İzmir'de tiyatro okumam konusunda, fikirlerini çok önemsediğim iki kişi bana şartlı destek verdi. İlki babam, vazgeçmeyeceğimi anlayınca, gitmemin belki de daha iyi olabileceğini söyledi. Diğeri şimdi
Star'ın Başyazarı olan o zaman Sabah'ta yazan Mehmet Altan'dı. Mehmet Abi uzun telefon konuşmalarımızda sabırla dinledi beni. Yaşayabileceğim hayal kırıklıklarını anlattı. En sonunda "
gidersen hayatının seyri tamamen değişir, dünyan büyür, senin için çok iyi olur" diyerek, kırılan umutlarımı tamir etti.
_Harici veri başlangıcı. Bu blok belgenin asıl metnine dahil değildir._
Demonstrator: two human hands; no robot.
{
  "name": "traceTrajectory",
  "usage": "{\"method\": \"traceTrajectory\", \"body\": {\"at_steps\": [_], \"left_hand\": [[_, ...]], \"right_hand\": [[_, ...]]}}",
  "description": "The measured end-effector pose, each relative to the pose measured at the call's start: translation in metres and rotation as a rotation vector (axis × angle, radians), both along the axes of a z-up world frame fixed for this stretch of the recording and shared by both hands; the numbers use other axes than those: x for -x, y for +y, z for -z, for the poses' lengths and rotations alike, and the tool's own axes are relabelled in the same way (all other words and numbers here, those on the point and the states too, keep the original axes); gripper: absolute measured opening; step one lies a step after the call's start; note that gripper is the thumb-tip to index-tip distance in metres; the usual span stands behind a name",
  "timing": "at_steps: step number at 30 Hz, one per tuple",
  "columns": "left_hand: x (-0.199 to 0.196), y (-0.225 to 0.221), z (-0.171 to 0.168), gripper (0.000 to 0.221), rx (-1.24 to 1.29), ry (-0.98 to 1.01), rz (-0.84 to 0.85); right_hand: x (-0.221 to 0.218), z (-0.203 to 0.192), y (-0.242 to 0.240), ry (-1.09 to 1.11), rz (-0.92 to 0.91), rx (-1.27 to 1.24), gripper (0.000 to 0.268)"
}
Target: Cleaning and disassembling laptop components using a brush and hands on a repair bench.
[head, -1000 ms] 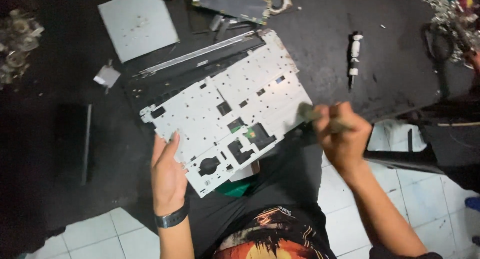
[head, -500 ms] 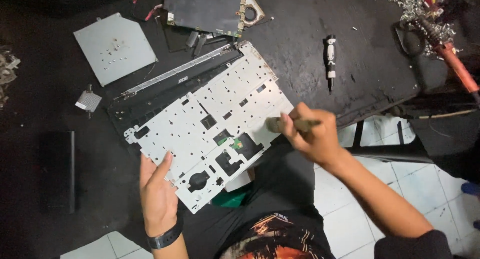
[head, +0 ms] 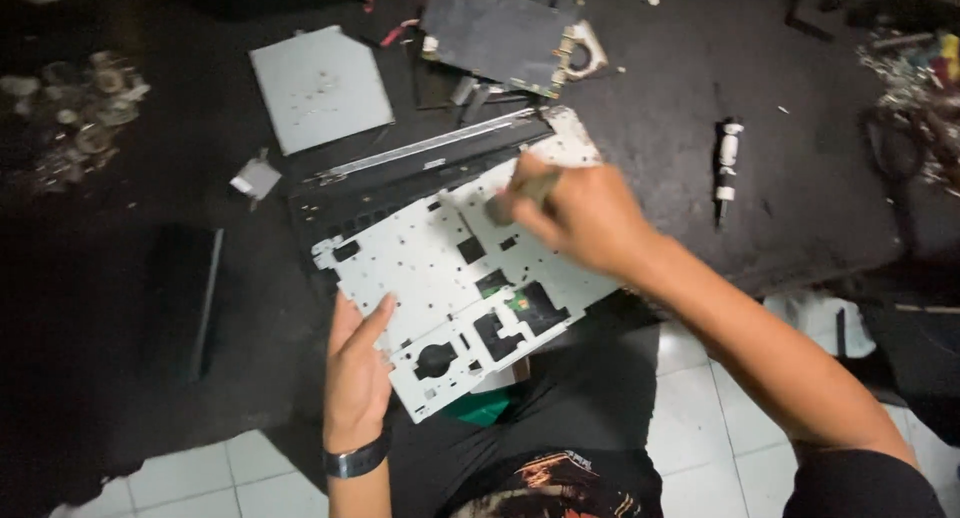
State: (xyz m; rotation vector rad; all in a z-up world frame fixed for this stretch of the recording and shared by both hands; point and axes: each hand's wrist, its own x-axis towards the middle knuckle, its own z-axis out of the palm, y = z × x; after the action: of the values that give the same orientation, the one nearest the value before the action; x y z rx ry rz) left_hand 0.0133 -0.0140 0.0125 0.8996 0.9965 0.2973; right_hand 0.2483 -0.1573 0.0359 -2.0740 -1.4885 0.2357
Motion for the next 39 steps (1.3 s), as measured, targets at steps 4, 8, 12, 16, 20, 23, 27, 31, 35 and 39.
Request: {"method": "traceTrajectory", "body": {"at_steps": [4,8,12,16,20,23,27,31,35,39], "left_hand": [[0.026,0.008,0.069,0.072,0.039,-0.114,-0.077],[0.031,0.013,0.074,0.074,0.159,-0.075,-0.085],[0.035,0.018,0.078,0.087,0.183,-0.119,-0.041],[0.017,0.013,0.04,0.08,0.228,-0.269,-0.088],[0.027,0.017,0.064,0.098,0.211,-0.293,-0.043],[0.014,0.018,0.036,0.09,0.228,-0.362,-0.083],[0.024,0.018,0.056,0.099,0.221,-0.322,-0.021],[0.019,0.016,0.035,0.102,0.184,-0.332,-0.046],[0.033,0.02,0.073,0.096,0.16,-0.251,0.067],[0.017,0.012,0.021,0.098,0.165,-0.098,0.025]], "right_hand": [[0.001,0.019,0.02,-0.331,0.354,-0.158,0.026],[0.03,0.015,0.038,0.062,0.046,-0.033,0.016],[0.027,0.015,0.06,-0.209,-0.022,0.065,0.018],[0.064,-0.008,0.074,0.201,-0.273,0.029,0.021],[0.067,0.0,0.097,-0.03,-0.195,-0.054,0.014],[0.087,-0.011,0.101,0.078,-0.294,-0.075,0.017],[0.067,-0.006,0.1,-0.302,-0.171,-0.149,0.011],[0.097,-0.018,0.052,0.07,-0.298,0.079,0.009],[0.064,-0.008,0.004,0.279,-0.06,0.127,0.006],[-0.011,0.033,-0.102,-0.016,0.443,0.012,0.018]]}}
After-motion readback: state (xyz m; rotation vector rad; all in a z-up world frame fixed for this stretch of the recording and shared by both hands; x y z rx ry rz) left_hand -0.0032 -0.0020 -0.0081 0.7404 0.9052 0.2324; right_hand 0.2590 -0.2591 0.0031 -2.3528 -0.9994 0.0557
Ben de 'gözlerimi kapatır gibi, yaptığım bütün işleri kapattım ve gittim.' Eeee şimdi pişman mısın diye sorarsanız, cevabım kesinlikle tek seçenekli; hayır, pişman değilim!
AKLIMDAN UÇUP GİTMİŞTİ Bütün bunları aklıma
Suna Pekuysal'ın ölüm haberi getirdi. İzmir'de okula başladığımız yıl, Yazarlık sınıflarının önünde kurulan sandıklarda, yılın en iyi sanatçısını belirlemek için oy kullanmıştık. Üç adaydan birisiydi Suna Pekuysal.
Ben oyumu ona verdim. Başka arkadaşların da vermesi için gönüllü bir kampanya yürüttüm. Şimdi utanarak söylüyorum, Suna Pekuysal'a hayranlığımın da ötesinde, bir vefa oyuydu benim kullandığım. O zaman, '
ölürse' diye aklımdan geçirmiştim. Şimdi
içimde hüzünlü bir huzur var.
Büyük sanatçıydı Suna Pekuysal, benim verdiğim oyun elbette esamesi okunmaz, ama bana, Türk tiyatrosunun bir duayeninin ardından,
onu anlayabilmenin haklı gururu nu yaşatır. Az şey değil emin olun! Yine İzmir'de öğrenciyken, İstanbul Şehir Tiyatrosu'nun kalabalık kadrolu '
Hasır Şapka' isimli oyunuyla turneye gelmişti. Utanmalı mıyım bilmiyorum ama o zamanda aklımı hep, '
belki bir daha izleyemem' düşüncesi kemirip durmuştu. Gerçekten de onu bir daha canlı izleme fırsatım olmadı. Atlarsam Pekuysal'ın ruhuna saygısızlık olur, 'Hasır Şapka'da onu öyle hareketli, öyle mükemmel bulmuştum ki,
yaşlandığı, ölüme yaklaştığı fikri aklımdan uçup gitmişti. Vefalı İzmir seyircisi oyunu, hayır Suna Pekuysal'ı dakikalarca ayakta alkışladı. Kaç kere tekrar tekrar sahneye gelmek zorunda kalmıştı hatırlamıyorum.
BAŞIMIZ SAĞOLSUN Suna Pekuysal'lı dizileri, filmleri, tiyatroda oynadığı rolleri bol bol yazacaklardır muhakkak. Ben sadece, '
Lüküs Hayat' operetinde aralıksız 14 yıl oynadığını hatırlatayım.
Suna Pekuysal, en verimli yıllarında hastaydı, ama hastalık hastası değildi. Karşımızda,
Ankilozan spondilik'ten iki büklüm olmuş gibi hiç durmadı, hep
sanatına, seyircisine saygısından, sürekli selam halindeymiş hissi uyandırdı bizde.
İşte o büyük sanatçıyı kaybettik, başımız sağ olsun, Allah rahmet etsin.